** Task details **
The lines to copy are those in the listing below that contain the word "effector".
• • • • • • •
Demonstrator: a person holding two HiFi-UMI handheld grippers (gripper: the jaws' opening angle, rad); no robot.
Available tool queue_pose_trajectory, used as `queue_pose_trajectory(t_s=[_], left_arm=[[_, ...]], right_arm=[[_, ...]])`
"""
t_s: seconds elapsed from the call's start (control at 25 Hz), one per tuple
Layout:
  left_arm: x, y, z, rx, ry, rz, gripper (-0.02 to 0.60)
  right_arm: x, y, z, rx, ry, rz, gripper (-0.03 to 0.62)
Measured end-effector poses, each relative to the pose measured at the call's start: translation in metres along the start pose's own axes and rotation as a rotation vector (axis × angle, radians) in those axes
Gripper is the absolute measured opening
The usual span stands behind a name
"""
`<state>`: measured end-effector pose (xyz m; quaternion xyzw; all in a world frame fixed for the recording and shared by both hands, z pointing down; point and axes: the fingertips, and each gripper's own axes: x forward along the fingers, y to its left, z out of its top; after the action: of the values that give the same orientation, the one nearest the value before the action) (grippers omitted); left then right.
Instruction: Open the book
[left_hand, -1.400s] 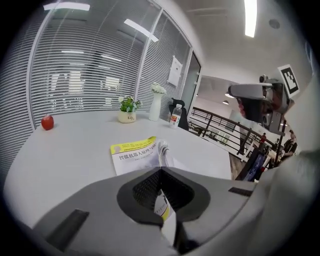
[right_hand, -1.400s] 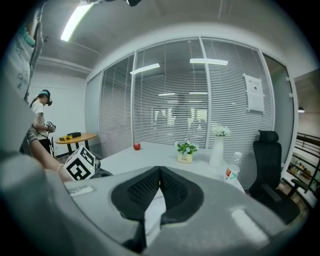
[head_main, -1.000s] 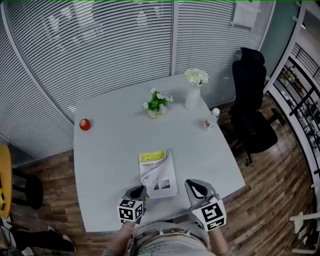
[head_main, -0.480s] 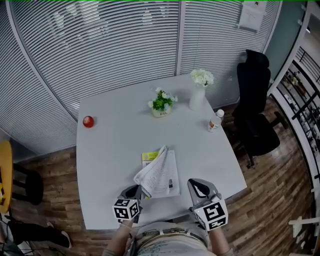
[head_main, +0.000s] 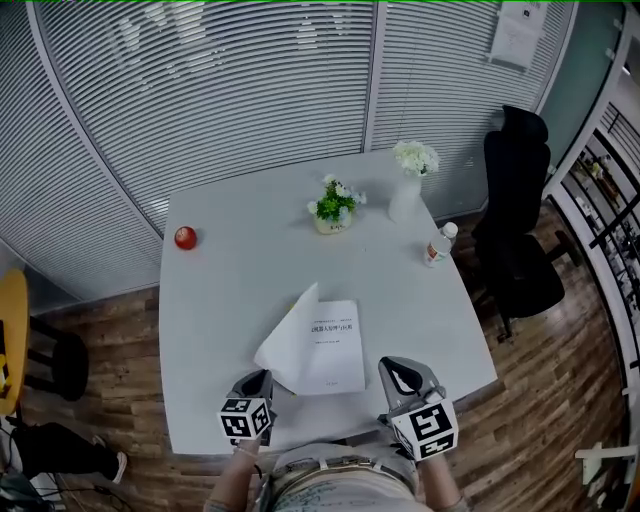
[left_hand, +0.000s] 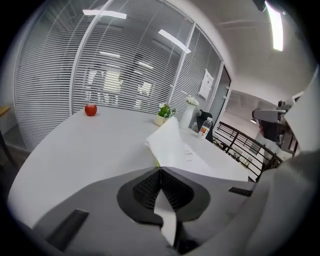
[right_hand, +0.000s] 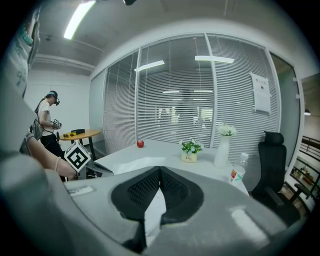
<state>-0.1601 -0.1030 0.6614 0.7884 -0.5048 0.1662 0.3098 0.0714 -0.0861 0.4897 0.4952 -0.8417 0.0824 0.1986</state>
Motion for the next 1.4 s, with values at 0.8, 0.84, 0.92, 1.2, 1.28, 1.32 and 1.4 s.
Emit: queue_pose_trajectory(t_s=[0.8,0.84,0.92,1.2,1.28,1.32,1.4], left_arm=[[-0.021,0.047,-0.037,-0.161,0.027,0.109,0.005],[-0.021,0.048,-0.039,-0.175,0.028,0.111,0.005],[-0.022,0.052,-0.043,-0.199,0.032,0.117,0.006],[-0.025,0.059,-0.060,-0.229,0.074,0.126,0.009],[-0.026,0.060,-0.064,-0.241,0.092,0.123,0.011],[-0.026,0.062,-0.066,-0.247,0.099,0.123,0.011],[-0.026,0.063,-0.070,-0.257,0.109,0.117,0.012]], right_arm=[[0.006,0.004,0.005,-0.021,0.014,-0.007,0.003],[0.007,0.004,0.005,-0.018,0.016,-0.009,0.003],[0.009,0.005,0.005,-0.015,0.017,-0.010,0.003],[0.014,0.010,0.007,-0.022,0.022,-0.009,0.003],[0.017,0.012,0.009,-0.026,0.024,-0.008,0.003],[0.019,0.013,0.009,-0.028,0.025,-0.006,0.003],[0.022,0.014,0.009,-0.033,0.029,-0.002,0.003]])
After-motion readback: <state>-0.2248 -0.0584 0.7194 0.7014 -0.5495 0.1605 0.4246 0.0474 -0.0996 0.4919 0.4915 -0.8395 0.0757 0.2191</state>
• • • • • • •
** Result for this task **
Measured end-effector poses, each relative to the pose measured at the call's start: translation in metres along the start pose's own axes and rotation as a rotation vector (axis × angle, radians) in those axes
`<state>`: measured end-effector pose (xyz m; quaternion xyzw; all in a world frame fixed for the recording and shared by both hands, z pointing down; point and axes: the fingertips, and each gripper's own axes: x forward along the fingers, y to its left, z out of its top; after the action: of the values that give the same orientation, the one nearest the value before the action) (grippers omitted); left then right.

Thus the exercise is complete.